What you are asked to do:
There is one span to output from the data below: the lines starting at the line with "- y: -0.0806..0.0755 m" and ending at the line with "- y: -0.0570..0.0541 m". Output it exactly, ends included, nothing more.
※
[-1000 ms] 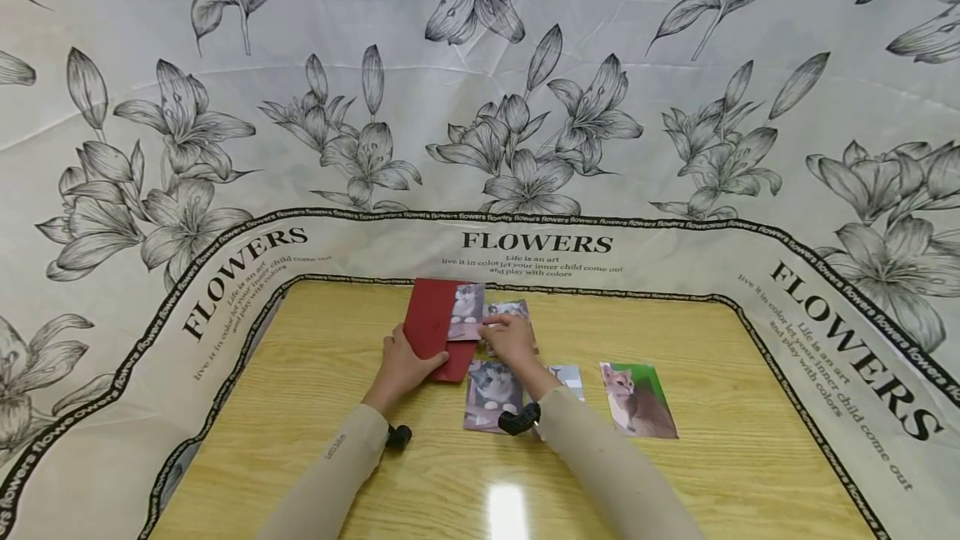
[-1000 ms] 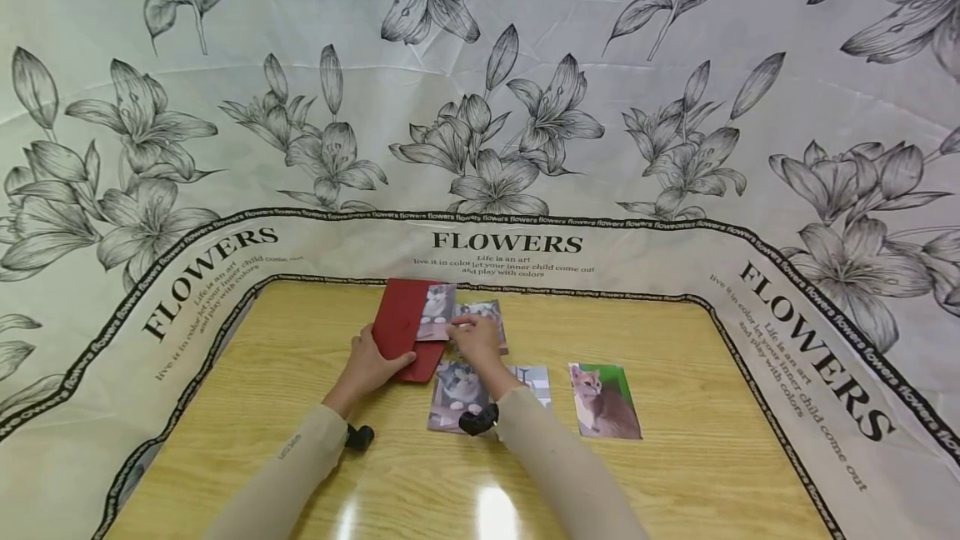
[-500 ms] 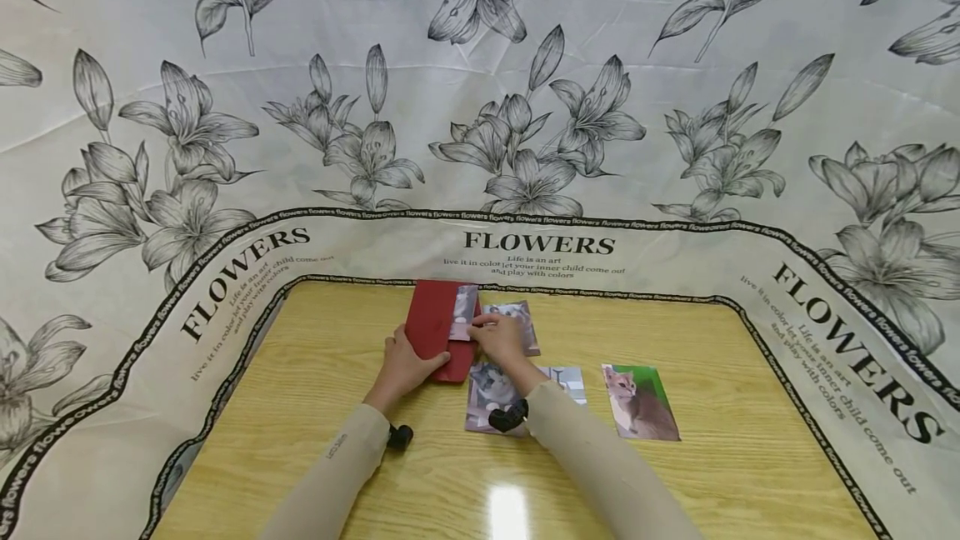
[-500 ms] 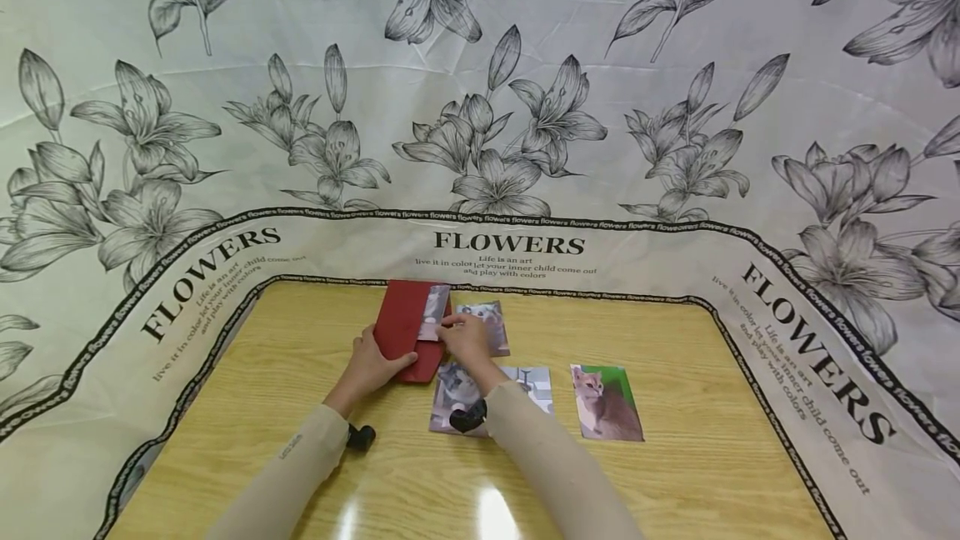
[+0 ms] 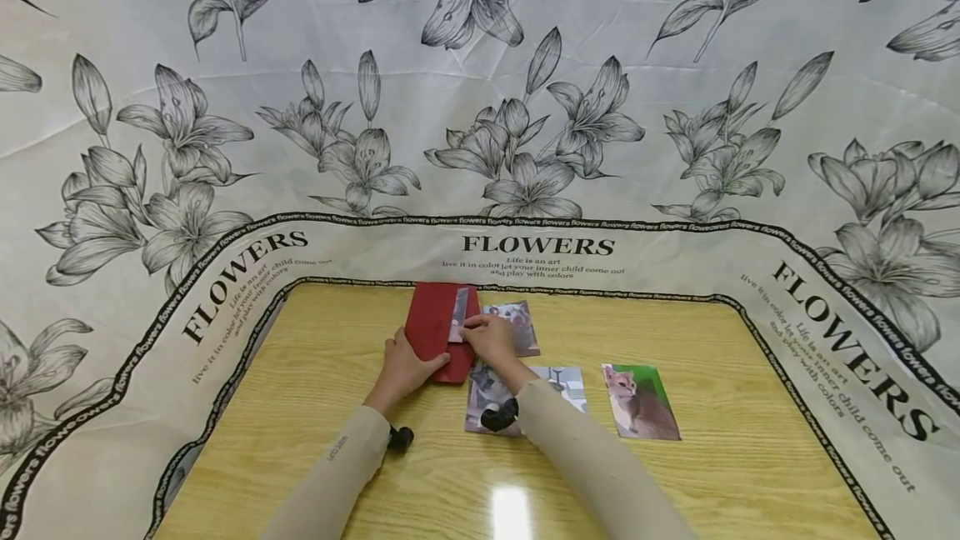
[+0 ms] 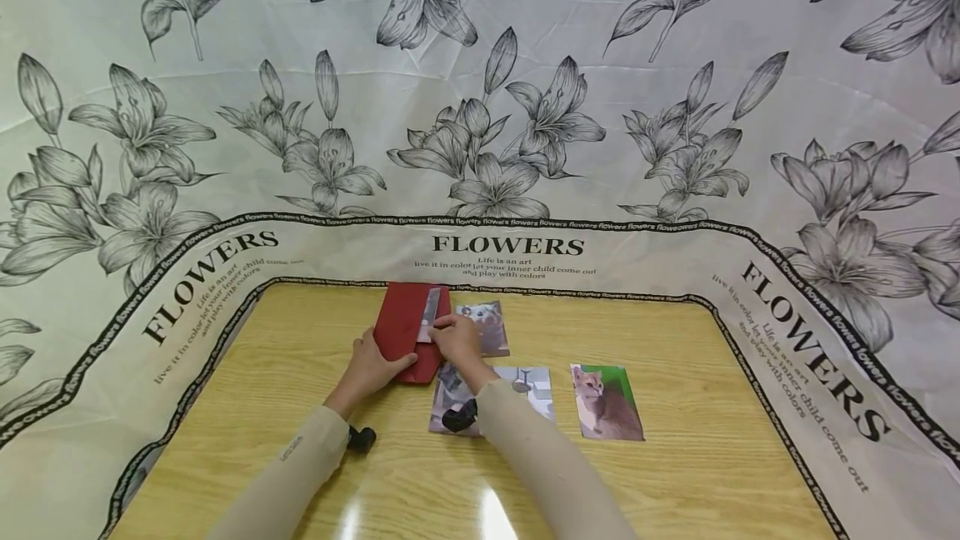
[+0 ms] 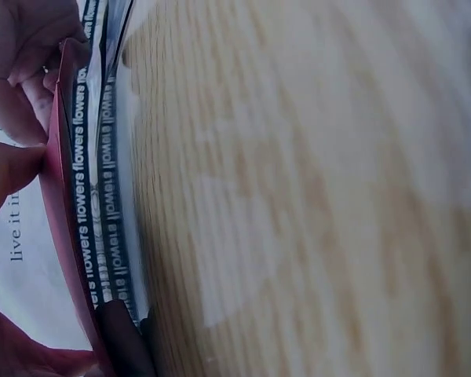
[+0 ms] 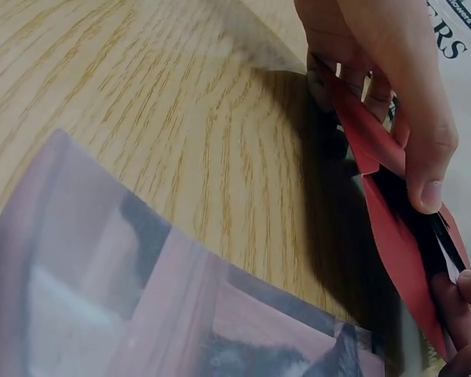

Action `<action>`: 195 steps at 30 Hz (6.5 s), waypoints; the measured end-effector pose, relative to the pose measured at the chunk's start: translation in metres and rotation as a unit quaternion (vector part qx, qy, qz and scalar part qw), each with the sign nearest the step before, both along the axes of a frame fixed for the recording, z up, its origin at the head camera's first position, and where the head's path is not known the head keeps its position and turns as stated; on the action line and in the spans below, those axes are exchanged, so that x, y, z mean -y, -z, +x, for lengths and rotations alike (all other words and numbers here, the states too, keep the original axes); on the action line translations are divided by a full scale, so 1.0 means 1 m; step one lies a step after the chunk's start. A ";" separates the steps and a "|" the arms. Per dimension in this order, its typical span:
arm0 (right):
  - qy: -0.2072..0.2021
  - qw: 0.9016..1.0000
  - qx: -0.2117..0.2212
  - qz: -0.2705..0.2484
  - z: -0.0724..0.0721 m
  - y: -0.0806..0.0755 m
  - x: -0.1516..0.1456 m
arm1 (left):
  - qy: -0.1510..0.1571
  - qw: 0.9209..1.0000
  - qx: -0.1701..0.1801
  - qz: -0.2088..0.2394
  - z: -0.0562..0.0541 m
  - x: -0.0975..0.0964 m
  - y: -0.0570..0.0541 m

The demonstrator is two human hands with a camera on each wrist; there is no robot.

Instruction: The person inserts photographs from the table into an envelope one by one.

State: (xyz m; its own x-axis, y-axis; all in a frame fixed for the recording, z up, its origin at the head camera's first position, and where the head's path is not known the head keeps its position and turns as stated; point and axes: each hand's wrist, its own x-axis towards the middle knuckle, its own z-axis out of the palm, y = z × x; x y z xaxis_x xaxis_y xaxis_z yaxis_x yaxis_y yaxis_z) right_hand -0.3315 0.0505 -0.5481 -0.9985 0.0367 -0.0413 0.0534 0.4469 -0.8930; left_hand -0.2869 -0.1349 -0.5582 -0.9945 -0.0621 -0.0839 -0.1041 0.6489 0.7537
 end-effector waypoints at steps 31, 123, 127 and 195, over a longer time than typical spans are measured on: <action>-0.006 0.999 -0.030 -0.010 0.011 -0.006 -0.018 | -0.022 1.000 -0.005 0.004 0.002 -0.002 0.007; 0.024 0.998 0.023 0.046 0.011 0.009 -0.128 | -0.013 1.000 0.003 0.013 -0.002 0.000 0.005; 0.030 0.999 0.014 -0.002 0.010 0.010 -0.132 | -0.013 1.000 0.003 0.013 -0.001 0.000 0.004; 0.023 0.993 0.003 -0.120 0.014 0.014 -0.052 | -0.012 1.000 0.005 -0.004 -0.003 0.003 0.008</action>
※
Exercise solution:
  - y: -0.0806..0.0755 m
  - x: -0.1516..0.1456 m
arm1 (left):
  - qy: -0.1510..0.1571
  - qw: 0.9209..1.0000
  - qx: -0.1701..0.1801
  - qz: -0.2088..0.2394
  - z: -0.0562..0.0541 m
  - x: -0.0975..0.0964 m
  - y: -0.0570..0.0541 m

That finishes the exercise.